- What to do: Tell how many lines in the following entries include the word "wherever", giving the figure alone.

- Record extracts:
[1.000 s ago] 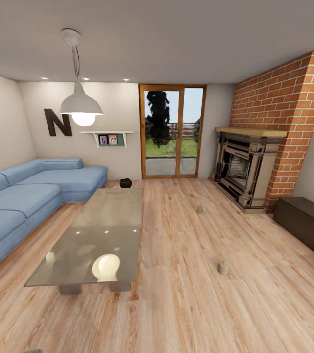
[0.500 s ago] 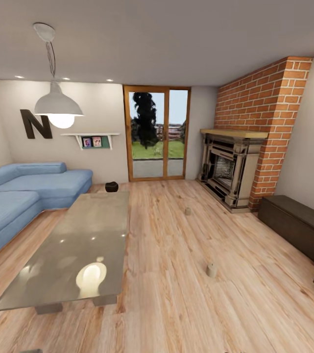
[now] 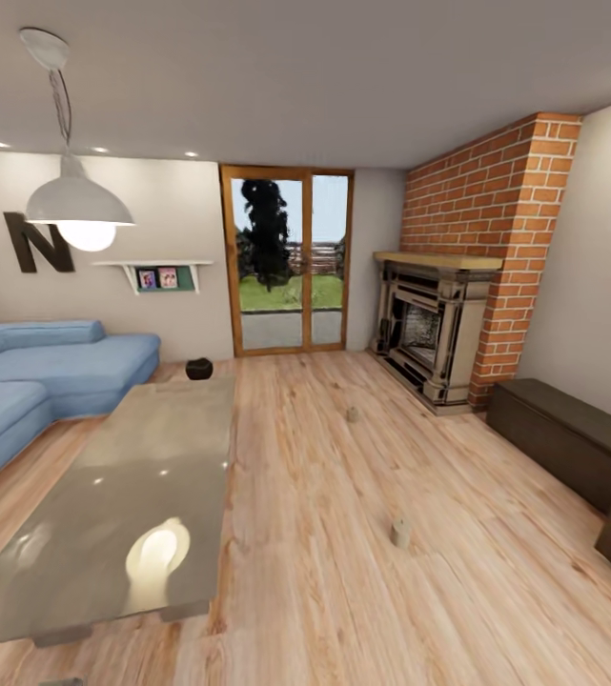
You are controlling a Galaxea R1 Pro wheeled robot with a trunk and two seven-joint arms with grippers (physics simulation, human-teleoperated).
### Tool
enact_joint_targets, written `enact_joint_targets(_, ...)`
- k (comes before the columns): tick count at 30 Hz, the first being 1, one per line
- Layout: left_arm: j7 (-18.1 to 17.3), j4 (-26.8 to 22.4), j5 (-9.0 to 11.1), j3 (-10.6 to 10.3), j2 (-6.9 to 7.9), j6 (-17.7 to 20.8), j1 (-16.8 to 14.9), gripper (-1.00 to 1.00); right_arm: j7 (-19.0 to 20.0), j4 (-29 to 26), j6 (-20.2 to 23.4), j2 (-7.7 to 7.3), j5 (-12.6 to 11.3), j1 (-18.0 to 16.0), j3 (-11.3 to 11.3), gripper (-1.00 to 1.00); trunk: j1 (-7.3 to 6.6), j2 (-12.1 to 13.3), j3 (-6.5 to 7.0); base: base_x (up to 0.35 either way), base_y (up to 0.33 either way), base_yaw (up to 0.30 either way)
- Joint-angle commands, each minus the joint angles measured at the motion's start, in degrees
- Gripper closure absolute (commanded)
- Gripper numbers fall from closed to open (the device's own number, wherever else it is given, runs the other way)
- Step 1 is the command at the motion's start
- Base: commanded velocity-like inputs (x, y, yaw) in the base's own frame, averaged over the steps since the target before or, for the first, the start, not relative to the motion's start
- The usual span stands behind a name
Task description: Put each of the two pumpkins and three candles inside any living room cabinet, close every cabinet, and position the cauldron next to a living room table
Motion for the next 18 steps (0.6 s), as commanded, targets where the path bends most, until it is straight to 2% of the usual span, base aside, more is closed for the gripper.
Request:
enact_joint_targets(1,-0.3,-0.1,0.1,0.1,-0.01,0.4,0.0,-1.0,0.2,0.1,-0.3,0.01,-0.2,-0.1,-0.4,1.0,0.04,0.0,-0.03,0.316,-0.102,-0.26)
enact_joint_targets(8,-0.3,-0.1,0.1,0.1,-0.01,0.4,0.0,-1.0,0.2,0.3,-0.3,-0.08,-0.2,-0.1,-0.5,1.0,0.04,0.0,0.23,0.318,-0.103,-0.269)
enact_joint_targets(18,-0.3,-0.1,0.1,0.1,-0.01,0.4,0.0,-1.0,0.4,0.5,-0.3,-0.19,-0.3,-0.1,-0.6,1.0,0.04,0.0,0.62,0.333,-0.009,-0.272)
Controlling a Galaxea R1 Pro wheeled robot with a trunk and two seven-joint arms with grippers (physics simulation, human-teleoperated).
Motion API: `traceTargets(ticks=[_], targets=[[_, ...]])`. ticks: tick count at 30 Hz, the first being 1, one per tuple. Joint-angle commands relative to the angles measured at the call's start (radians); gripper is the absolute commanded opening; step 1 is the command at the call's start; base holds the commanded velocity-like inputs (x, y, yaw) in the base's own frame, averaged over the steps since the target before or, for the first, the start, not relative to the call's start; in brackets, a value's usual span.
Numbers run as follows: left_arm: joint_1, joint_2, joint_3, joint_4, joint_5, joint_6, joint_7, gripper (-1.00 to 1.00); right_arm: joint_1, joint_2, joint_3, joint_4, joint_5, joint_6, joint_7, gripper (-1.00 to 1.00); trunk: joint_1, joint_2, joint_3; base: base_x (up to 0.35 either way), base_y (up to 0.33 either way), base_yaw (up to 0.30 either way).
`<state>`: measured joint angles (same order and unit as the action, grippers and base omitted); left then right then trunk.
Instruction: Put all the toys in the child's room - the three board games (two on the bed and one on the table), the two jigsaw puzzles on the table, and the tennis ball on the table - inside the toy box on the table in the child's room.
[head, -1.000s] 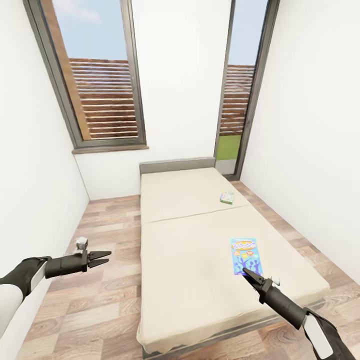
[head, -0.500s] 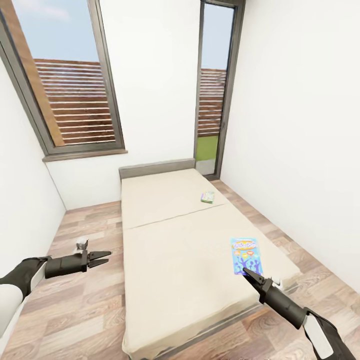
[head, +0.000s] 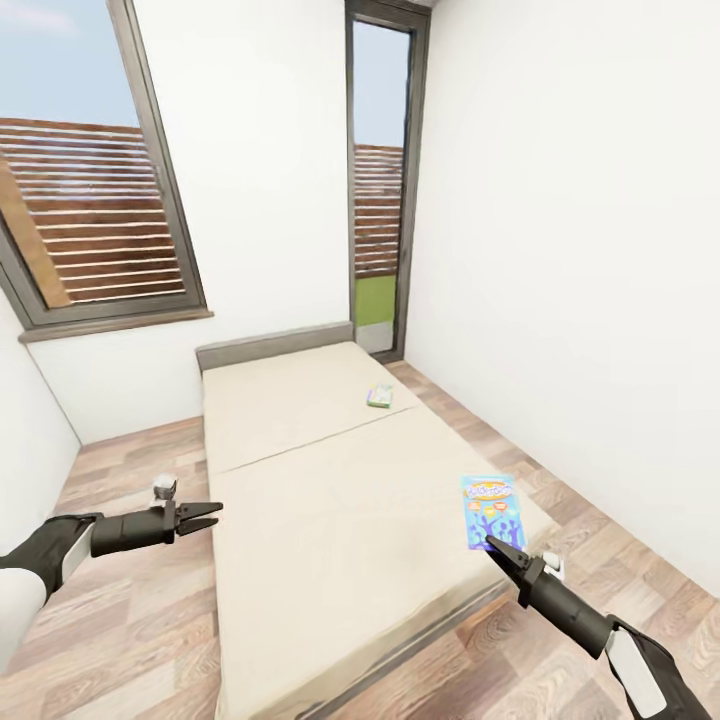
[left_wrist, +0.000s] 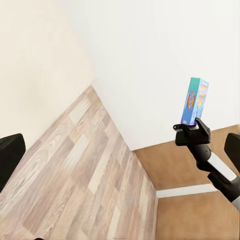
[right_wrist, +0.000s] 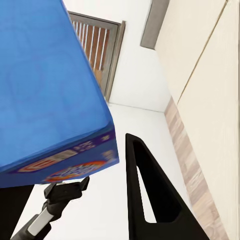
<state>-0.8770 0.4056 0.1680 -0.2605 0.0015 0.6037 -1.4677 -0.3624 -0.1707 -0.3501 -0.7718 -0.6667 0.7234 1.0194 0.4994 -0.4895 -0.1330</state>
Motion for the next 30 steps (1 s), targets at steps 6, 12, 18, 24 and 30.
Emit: traceTargets(ticks=[6,12,18,24,30], targets=[[0.0,-0.001,-0.001,0.0,0.0,0.01,-0.002,1.0,-0.001,-0.001,-0.001,0.002,-0.005,0.008,0.001,-1.0,-0.023,0.041,0.022,0.0,0.0,-0.259],[0.0,-0.002,-0.001,0.0,0.0,0.01,-0.002,1.0,-0.001,-0.001,-0.001,0.002,-0.007,0.01,0.001,-1.0,-0.046,0.083,0.047,0.0,0.0,-0.259],[0.0,-0.001,-0.001,0.0,0.0,0.01,-0.003,1.0,-0.001,-0.001,-0.001,0.003,-0.007,0.01,0.001,-1.0,-0.049,0.09,0.055,0.0,0.0,-0.259],[0.0,-0.001,-0.001,0.0,0.0,0.01,-0.003,1.0,-0.001,-0.001,-0.001,0.003,-0.007,0.011,0.0,-1.0,-0.049,0.09,0.061,0.0,0.0,-0.259],[0.0,-0.001,-0.002,0.0,0.0,0.01,-0.005,1.0,-0.001,-0.001,-0.001,0.003,-0.007,0.011,-0.001,-1.0,-0.049,0.09,0.066,0.0,0.0,-0.259]])
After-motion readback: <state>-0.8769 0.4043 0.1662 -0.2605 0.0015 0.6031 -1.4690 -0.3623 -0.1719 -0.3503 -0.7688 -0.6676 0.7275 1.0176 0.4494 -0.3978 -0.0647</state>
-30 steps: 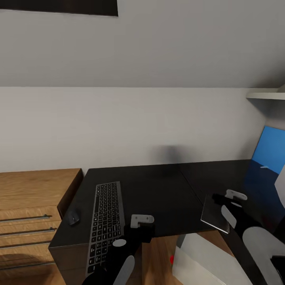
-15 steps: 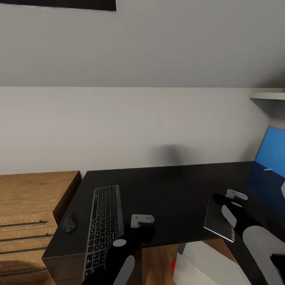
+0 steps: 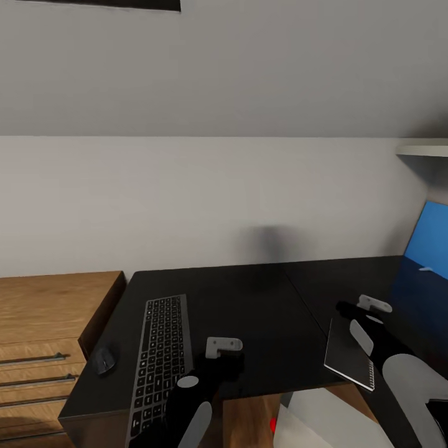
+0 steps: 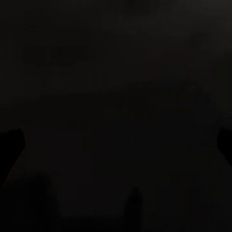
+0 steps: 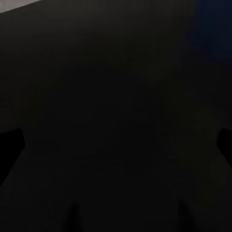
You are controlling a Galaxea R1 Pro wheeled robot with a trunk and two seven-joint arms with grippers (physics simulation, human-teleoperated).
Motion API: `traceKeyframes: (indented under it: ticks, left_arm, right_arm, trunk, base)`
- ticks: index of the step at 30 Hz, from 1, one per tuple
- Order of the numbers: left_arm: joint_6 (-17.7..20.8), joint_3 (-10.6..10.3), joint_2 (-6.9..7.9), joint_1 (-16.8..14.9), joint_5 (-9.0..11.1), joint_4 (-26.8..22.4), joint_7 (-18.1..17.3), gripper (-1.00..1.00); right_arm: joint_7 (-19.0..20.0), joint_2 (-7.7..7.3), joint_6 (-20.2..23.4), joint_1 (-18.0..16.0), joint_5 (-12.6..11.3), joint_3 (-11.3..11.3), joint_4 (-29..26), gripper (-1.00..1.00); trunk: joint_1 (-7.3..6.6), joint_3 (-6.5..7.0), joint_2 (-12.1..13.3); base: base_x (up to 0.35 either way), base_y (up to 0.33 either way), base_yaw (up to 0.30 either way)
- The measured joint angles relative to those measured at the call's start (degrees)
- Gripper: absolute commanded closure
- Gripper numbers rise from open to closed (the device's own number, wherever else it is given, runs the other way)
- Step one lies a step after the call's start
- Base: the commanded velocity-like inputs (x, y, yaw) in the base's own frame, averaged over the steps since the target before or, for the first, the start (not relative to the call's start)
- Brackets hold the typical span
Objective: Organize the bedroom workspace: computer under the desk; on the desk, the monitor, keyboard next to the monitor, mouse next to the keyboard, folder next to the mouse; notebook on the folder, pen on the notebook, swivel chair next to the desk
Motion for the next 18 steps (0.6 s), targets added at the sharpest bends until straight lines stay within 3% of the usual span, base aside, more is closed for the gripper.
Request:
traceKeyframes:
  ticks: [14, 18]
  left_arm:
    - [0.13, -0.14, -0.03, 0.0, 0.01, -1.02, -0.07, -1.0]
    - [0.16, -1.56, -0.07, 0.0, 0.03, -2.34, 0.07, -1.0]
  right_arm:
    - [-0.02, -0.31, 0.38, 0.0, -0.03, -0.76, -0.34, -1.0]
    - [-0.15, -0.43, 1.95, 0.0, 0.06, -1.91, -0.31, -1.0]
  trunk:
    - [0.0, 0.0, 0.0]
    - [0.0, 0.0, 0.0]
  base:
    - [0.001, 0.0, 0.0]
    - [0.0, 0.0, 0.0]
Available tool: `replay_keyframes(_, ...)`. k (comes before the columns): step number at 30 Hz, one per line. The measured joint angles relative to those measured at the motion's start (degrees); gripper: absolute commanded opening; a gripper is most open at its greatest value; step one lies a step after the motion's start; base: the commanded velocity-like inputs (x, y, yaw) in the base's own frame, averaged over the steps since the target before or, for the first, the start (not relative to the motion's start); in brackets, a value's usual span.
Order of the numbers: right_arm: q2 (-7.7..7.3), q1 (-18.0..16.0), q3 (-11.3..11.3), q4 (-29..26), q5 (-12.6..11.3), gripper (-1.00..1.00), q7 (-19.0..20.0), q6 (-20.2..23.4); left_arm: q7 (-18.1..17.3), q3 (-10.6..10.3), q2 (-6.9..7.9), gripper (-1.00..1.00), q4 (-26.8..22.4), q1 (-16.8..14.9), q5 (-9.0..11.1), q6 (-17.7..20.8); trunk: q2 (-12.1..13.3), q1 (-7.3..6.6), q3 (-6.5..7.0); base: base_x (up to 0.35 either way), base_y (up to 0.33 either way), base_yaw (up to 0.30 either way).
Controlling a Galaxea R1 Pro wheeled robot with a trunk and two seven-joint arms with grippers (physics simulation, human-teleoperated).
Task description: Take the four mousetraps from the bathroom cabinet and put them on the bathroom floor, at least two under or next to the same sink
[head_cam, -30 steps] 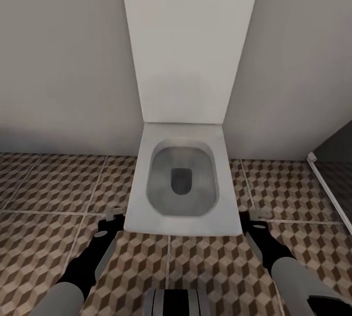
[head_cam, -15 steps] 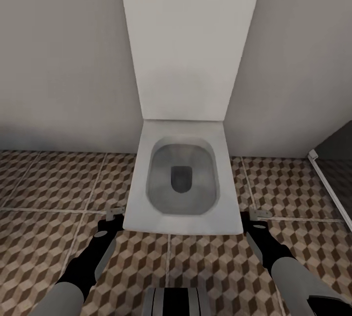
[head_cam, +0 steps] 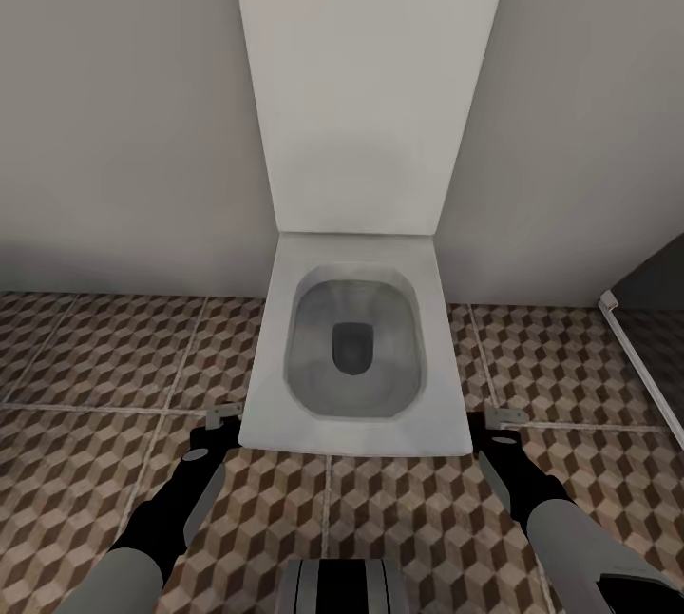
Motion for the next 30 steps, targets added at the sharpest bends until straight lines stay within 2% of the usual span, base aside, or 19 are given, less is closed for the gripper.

- Response for this exercise: 2